В описываемом мною спектакле только первые два или три ряда кресел приехали в миротворном расположении духа, и то потому только, что они некоторым образом были почтены хозяином; но зато задние ряды, с первого шагу, начали делать насмешливые замечания. Одни говорили, что, вероятно, на сцене будут ткать; другие, что Матрена Матвевна станет целоваться с Аполлосом Михайлычем, и, наконец, третьи, будто бы Фани протанцует качучу для легости босиком.

Раек для купечества и мещанства был гораздо простодушнее: все почти его народонаселение с величайшим любопытством смотрело на колыхающийся занавес, испещренный амурчиками.

- Что это, Дмитрий Андреич, на ситце-то за зверьки? - спросила одна купчиха у мужа.

- Это модный-с рисунок. Особь-статьей, должно быть, такая материя вышла, - отвечал тот.

- Привел, сударь ты мой, меня бог нынешней зимой в Москве видеть настоящий театр.

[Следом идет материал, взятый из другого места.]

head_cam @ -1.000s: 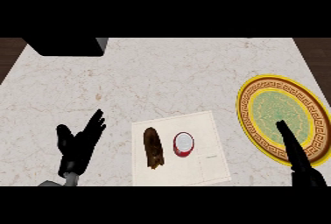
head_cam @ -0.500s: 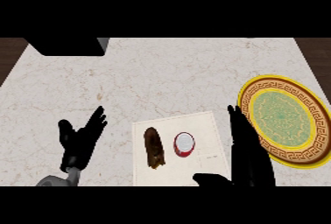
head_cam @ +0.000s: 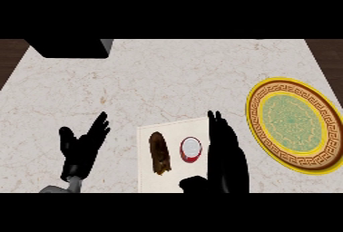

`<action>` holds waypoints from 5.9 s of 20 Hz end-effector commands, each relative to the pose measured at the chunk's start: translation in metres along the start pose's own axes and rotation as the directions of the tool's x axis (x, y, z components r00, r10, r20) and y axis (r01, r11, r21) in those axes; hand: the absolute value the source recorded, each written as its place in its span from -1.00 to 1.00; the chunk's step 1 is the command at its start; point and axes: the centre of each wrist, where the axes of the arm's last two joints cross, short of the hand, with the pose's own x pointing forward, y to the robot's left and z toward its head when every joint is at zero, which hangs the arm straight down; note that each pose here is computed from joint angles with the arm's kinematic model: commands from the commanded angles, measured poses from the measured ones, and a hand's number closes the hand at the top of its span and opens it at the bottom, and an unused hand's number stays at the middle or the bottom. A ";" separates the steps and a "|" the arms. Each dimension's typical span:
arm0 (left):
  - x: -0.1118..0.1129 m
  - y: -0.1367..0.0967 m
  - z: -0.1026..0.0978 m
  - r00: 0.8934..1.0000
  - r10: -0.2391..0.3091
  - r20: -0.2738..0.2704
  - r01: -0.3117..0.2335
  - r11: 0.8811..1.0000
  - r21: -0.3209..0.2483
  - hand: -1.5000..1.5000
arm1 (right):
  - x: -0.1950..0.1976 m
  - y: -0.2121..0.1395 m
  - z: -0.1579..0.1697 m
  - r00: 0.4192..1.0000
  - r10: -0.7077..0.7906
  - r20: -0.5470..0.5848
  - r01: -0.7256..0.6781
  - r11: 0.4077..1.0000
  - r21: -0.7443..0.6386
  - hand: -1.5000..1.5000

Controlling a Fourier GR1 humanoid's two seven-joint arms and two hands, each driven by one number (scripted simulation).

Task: Pick the can from the placemat and place it in the plate

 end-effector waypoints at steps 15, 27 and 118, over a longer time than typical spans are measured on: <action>-0.006 0.003 0.000 1.000 -0.006 0.010 0.006 1.000 0.007 0.00 | 0.010 0.030 -0.035 0.978 0.088 -0.188 -0.088 0.996 0.004 -1.00; -0.013 -0.008 -0.010 1.000 0.004 -0.003 -0.004 1.000 0.010 0.00 | -0.019 0.074 -0.061 0.963 0.204 -0.175 -0.175 0.970 0.168 1.00; -0.008 -0.001 0.010 1.000 -0.004 0.009 0.004 1.000 0.011 0.00 | -0.355 -0.153 -0.174 0.699 -0.629 0.341 0.715 0.631 -0.301 -1.00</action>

Махина, я вам объясню, необразимая: вся наша, може сказать, площадь уставится в него. Одного лампового масла выходит на триста рублев в день. А дров то есть отпускается на несколько тысяч, - говорил толстый купец сидевшему с ним рядом, тоже купцу.

В отрицательном состоянии духа были, впрочем, и в райке.

Это пьяный столоначальник.

- Ничего... ладно-с... видали-с... скверно... нехорошо, оставь... молчать... - говорил он тихонько про себя.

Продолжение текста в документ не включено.